Sobre a perda da atividade sexual, disse que sente falta, mas superou rápido pelo fato de não ter ereção. “Eu até penso, mas fica só na imaginação mesmo. Não teve problemas com minha esposa. Entendemos e nos adaptamos”, conta.

Procura tardia
Seu Aldair faz parte de um grupo de 50% dos brasileiros diagnosticados com câncer de pênis tardiamente por não buscar acompanhamento médico ao aparecimento dos primeiros sintomas, segundo a Sociedade Brasileira de Oncologia Clínica (SBOC).

O perfil da grande maioria dos homens que possuem câncer de pênis é também semelhante ao de seu Aldair: baixa escolaridade, oriundo de locais onde moram pessoas de baixa renda e com baixo IDH (Índice de Desenvolvimento Humano), problemas de fimose e idade entre 40 e 69 anos.

É nos países subdesenvolvidos que a incidência da doença é maior, enquanto que nos mais desenvolvidos ela é considerada rara.

Um dos estudos mais recentes sobre o assunto, publicado em 2015 pela SBOC, apontou, por exemplo, que a incidência de câncer, primário e maligno do pênis nos Estados Unidos, entre 1973 e 2002, foi de 0,69 por 100.000 homens.

Em Manaus (AM) – informa o estudo da SBOC –, pesquisa de 1999 apontou que o câncer de pênis foi responsável por 20% das neoplasias no homem, com incidência de 4,17 por 100.000 pessoas do sexo masculino.

O DataSus, do Ministério da Saúde, segundo o estudo da SBOC, estima que o Brasil esteja em segundo lugar no ranking mundial da doença, atrás apenas da África.

Pelos dados do Inca, o tumor representa 2% de todos os casos de cânceres no homem, sendo mais frequente nas regiões Norte e Nordeste que nas regiões Sul e Sudeste.

Faltam estudos
A falta de pesquisas mais profundas faz com que pouco se saiba sobre a incidência deste tipo de câncer na Bahia.
Um dos últimos estudos sobre a doença é da década de 80, quando foram investigados os casos de 811 pacientes com o diagnóstico, entre 1952 e 1983.
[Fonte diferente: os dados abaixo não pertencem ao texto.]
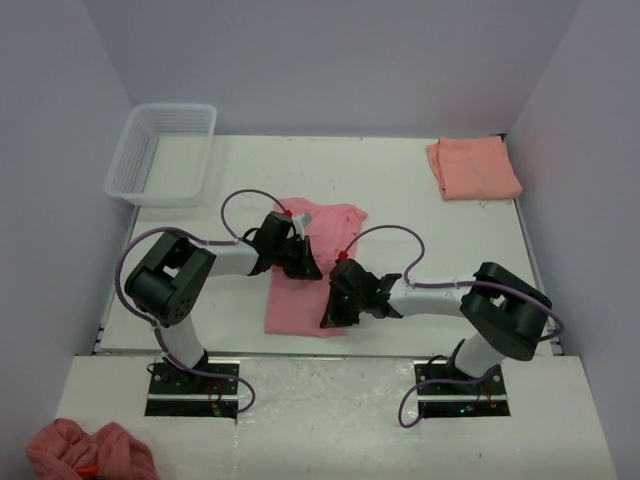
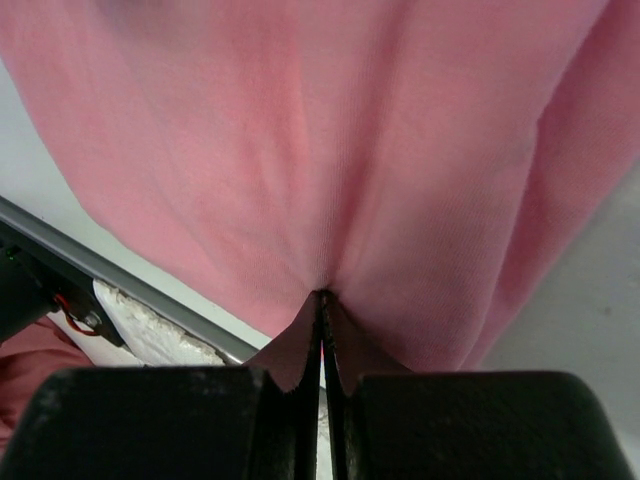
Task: Fold and stack the t-shirts
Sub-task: Grab one side of the 2/3 rectangular tshirt with both arms
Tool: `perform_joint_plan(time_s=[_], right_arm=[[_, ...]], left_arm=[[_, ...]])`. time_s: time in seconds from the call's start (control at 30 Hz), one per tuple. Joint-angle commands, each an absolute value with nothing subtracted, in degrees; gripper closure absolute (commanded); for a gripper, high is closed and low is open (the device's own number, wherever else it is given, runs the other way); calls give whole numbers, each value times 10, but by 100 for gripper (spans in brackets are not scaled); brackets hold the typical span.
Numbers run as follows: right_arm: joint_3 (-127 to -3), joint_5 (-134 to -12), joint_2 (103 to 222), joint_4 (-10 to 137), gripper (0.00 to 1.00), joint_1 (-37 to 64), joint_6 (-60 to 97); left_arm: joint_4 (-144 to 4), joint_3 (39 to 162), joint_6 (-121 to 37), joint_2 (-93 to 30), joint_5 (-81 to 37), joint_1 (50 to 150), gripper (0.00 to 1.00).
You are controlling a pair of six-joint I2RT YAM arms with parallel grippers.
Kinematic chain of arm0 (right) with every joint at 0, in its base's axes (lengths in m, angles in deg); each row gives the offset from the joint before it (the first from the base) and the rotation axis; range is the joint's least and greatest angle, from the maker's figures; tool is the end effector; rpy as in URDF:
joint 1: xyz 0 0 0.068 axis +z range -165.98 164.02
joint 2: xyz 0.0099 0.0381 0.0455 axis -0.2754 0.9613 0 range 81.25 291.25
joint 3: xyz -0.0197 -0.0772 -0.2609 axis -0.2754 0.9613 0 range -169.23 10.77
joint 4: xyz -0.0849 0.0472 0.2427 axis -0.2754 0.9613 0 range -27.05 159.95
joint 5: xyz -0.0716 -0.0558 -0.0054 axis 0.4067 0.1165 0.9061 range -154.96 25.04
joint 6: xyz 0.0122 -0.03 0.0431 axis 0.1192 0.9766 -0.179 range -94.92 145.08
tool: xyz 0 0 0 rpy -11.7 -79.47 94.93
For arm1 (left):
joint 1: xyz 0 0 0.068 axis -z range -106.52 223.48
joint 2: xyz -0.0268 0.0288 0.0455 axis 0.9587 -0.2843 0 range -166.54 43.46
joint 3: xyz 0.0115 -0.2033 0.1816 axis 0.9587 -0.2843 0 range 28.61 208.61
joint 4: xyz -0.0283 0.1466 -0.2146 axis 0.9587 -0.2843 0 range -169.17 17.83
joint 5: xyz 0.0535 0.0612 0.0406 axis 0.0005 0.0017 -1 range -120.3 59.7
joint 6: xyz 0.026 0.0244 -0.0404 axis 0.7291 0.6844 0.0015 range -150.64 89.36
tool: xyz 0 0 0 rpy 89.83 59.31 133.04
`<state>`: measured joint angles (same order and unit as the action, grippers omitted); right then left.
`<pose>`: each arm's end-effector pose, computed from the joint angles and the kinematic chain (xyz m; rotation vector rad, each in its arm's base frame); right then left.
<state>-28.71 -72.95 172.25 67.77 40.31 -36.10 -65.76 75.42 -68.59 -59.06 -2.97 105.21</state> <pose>0.1538 0.2395 0.1321 0.0611 2.8342 0.8359 0.2752 -0.1894 0.1226 0.0935 2.6251 -1.0763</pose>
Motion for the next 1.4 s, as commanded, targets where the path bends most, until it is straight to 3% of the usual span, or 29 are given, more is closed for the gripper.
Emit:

Publicada na Revista de Saúde Pública da Universidade de São Paulo (USP) em 1984, a pesquisa mostrou que 80% de todos os pacientes eram do interior do estado, tendo as microrregiões do Recôncavo Baiano, Jequié, Feira de Santana e Serrinha apresentado as maiores quantidades de casos. Fimose foi a principal condição associada, estando presente em 63% dos casos.
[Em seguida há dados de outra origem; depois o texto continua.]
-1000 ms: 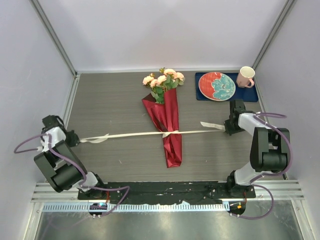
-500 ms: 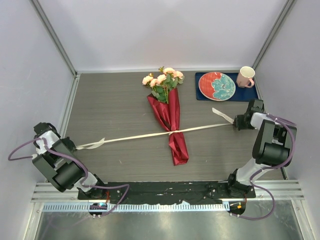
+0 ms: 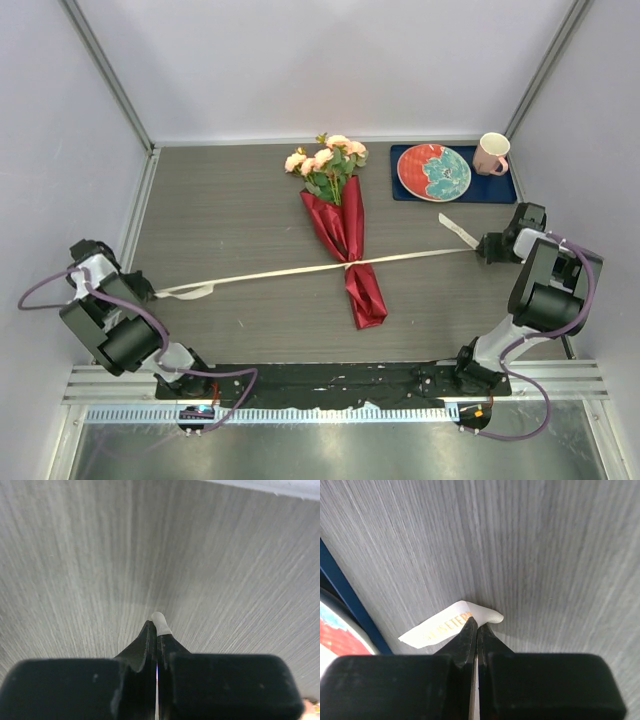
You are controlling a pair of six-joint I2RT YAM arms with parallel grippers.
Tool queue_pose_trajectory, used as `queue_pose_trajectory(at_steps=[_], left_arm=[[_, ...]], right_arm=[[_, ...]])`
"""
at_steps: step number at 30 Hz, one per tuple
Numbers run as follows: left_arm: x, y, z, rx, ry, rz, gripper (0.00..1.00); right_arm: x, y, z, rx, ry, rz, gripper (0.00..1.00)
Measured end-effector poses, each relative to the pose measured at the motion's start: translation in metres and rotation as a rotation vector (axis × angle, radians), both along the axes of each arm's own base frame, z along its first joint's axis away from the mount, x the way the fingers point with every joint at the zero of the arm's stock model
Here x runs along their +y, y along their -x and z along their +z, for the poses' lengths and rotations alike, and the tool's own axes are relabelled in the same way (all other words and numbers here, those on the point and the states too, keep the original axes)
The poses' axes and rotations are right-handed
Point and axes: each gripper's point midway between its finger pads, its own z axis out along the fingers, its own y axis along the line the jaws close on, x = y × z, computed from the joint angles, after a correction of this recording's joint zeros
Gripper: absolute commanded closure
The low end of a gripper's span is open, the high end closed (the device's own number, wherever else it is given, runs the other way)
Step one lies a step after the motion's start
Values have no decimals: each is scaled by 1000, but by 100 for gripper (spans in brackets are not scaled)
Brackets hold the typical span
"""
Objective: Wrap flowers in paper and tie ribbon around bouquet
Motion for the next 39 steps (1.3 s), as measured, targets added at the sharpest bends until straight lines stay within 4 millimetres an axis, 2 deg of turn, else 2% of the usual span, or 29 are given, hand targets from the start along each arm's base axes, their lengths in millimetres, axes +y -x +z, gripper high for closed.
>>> queue_pose_trajectory(at_steps=[3,5,9,11,13,14,16,17,20,21,22,24,29,31,33,36,39], left_arm=[[-8,-14,5,4,-46,-93,100],[-13,-35,17,-31,-123,-172,100],[-33,-84,72,-182,-295,-351,100],[-49,-106,103,-280,-347,-436,100],[-62,-116,118,-344,-364,-494,100],[-67,-115,120,-355,-361,-514,88],[-71,-108,116,-350,-354,-542,54],[-74,-104,111,-338,-342,-560,25],[-86,-92,98,-282,-288,-606,12],[-90,-88,95,-266,-276,-620,11],[-98,-85,93,-247,-269,-645,1],[-124,-85,92,-247,-253,-706,0],[-221,-86,90,-290,-174,-902,0],[-245,-91,84,-233,-154,-943,1],[-258,-103,79,-170,-146,-952,0],[-275,-129,68,-103,-161,-922,11],[-280,-132,49,-6,-176,-894,27]], right_arm=[[-7,8,2,41,93,0,100],[-10,17,6,89,180,5,100],[-2,19,36,117,361,63,100],[14,12,59,79,417,114,100],[31,8,78,29,452,162,100],[41,9,86,10,460,191,100],[48,12,98,-14,476,218,100],[47,16,103,-18,488,224,100],[42,24,109,-3,525,235,100],[40,25,109,4,535,239,100],[39,27,108,14,544,245,100],[38,29,107,31,557,260,100],[36,27,104,61,574,293,100],[36,25,104,66,577,303,100],[35,25,104,68,581,307,100],[35,25,104,69,586,314,100],[35,25,104,69,590,323,100]])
“Hoje não temos muitos dados concretos sobre a incidência, mas podemos afirmar que a Bahia está, entre os estados do Nordeste, na quarta ou quinta posição em incidência da doença”, informou o médico oncologista Alessandro Vasconcelos, coordenador da Câmara Técnica de Cancerologia e Hematologia do Cremeb (Conselho Regional de Medicina da Bahia).

“O que lamentamos é a falta de campanhas oficiais educativas, uma educação sexual que venha desde a infância, orientando sobre o que a falta de higiene no pênis pode provocar”, comentou Vasconcelos.